#### [Problem description]
Gather all lines in the entries that include the word "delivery".

◆ ◆ ◆ ◆ ◆

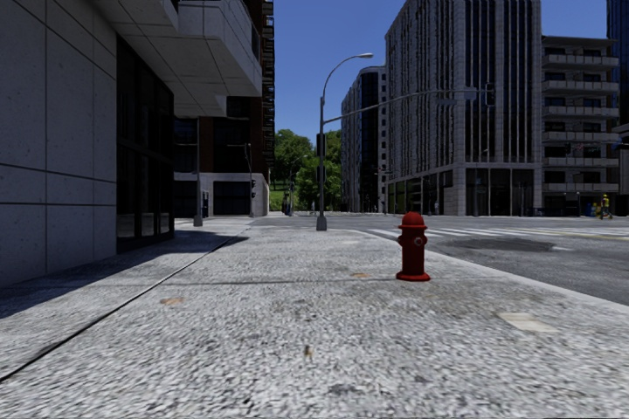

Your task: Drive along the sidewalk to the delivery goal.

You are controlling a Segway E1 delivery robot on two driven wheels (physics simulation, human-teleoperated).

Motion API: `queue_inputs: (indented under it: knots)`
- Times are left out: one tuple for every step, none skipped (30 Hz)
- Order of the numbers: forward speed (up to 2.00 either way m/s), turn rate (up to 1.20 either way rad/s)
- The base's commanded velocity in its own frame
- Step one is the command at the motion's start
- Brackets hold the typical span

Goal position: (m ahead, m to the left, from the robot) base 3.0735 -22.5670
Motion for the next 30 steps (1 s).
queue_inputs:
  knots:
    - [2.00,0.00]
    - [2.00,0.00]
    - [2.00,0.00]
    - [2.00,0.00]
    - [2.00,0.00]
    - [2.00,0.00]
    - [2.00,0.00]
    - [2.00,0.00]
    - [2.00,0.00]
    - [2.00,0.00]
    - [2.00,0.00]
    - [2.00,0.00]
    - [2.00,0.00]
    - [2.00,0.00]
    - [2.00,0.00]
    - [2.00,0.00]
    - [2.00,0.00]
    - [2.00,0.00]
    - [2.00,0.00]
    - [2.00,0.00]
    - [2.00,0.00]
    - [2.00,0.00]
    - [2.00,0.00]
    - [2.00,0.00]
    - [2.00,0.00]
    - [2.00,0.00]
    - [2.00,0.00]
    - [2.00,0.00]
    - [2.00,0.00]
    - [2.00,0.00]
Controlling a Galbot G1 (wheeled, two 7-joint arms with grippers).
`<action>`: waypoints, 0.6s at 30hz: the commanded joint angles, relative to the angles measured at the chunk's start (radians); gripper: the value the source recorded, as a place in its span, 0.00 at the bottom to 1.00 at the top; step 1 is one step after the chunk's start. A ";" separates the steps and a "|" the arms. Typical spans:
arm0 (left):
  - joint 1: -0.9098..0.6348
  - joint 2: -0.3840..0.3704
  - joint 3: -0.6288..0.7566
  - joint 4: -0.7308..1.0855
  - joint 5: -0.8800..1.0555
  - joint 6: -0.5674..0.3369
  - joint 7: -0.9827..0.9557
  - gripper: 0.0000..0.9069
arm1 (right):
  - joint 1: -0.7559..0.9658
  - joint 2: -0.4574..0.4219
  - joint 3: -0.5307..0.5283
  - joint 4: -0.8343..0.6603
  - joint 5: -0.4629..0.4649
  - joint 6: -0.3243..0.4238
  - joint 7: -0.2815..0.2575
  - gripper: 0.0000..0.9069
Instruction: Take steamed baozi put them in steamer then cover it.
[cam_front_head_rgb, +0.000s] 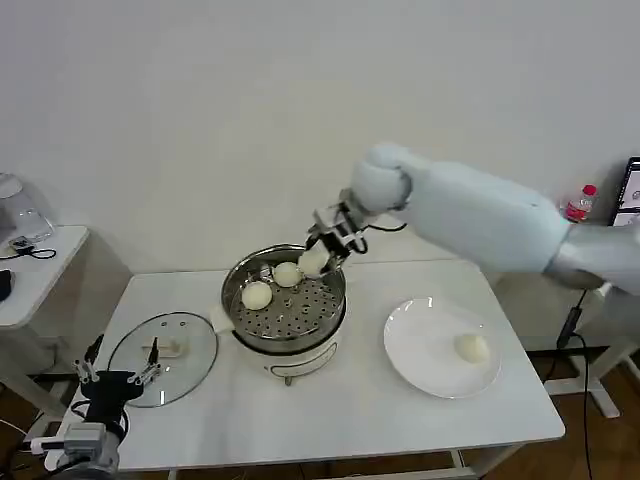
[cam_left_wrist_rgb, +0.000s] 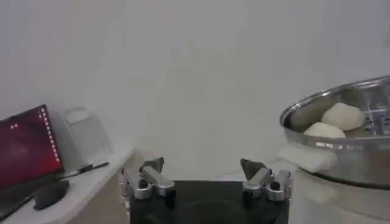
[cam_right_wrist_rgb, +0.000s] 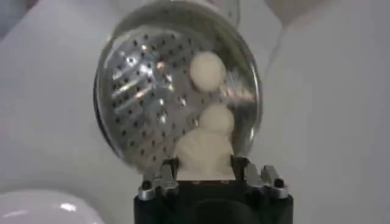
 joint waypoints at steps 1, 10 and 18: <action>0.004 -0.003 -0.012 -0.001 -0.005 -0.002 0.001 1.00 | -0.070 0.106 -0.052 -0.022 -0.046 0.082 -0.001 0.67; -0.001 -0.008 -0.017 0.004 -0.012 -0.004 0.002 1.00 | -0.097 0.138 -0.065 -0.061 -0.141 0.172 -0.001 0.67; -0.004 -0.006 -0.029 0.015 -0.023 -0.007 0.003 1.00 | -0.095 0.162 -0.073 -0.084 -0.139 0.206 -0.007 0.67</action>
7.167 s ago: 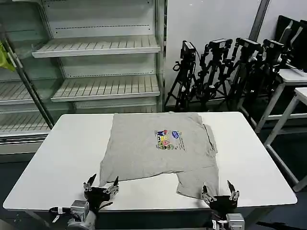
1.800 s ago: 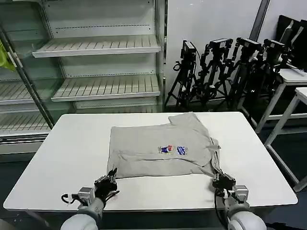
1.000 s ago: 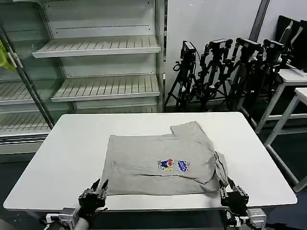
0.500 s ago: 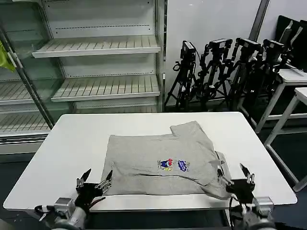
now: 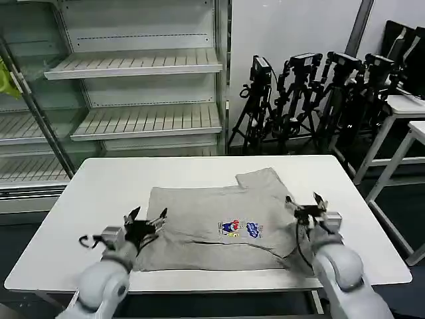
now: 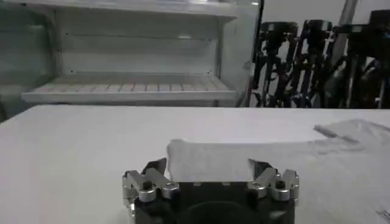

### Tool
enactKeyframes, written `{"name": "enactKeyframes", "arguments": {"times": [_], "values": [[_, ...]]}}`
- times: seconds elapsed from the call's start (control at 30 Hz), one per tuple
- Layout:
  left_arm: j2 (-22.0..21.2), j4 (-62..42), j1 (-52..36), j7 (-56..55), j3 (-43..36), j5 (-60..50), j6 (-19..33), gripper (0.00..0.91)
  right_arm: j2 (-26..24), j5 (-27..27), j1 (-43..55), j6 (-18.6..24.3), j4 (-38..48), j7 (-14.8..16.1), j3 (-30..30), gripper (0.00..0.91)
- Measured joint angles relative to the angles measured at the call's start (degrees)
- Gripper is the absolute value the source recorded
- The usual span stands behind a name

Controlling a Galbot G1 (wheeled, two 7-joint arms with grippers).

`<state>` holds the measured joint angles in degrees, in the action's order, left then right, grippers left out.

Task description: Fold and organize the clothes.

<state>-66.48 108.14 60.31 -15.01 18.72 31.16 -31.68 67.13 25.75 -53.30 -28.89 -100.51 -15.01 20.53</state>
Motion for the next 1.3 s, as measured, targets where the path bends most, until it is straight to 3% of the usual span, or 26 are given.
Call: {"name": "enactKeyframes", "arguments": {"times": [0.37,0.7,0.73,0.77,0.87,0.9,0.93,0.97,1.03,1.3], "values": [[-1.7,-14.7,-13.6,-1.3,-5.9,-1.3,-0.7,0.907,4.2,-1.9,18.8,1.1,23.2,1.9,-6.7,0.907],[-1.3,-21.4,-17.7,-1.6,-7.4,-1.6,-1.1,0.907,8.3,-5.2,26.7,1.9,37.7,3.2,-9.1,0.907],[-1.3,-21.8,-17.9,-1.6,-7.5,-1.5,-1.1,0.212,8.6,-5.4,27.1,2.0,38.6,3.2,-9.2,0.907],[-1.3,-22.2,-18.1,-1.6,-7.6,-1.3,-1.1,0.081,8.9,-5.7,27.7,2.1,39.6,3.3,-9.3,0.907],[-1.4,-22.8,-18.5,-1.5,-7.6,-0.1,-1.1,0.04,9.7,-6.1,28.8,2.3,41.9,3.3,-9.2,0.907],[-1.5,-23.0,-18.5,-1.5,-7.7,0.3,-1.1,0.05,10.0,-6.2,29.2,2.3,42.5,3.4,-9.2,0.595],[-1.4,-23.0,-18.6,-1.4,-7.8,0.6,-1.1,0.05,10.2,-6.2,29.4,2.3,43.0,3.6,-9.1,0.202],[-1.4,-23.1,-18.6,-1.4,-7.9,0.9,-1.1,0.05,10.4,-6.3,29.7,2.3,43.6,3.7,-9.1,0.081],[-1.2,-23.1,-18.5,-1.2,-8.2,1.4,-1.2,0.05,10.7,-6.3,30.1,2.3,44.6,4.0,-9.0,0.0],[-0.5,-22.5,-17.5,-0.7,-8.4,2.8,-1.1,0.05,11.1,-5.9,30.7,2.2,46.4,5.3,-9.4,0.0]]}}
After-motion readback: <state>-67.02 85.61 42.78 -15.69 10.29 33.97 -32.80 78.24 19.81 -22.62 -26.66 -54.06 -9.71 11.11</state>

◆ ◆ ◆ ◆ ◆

#### [Answer area]
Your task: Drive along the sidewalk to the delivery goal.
You are controlling a Segway E1 delivery robot on two driven wheels (physics simulation, human-teleoperated).

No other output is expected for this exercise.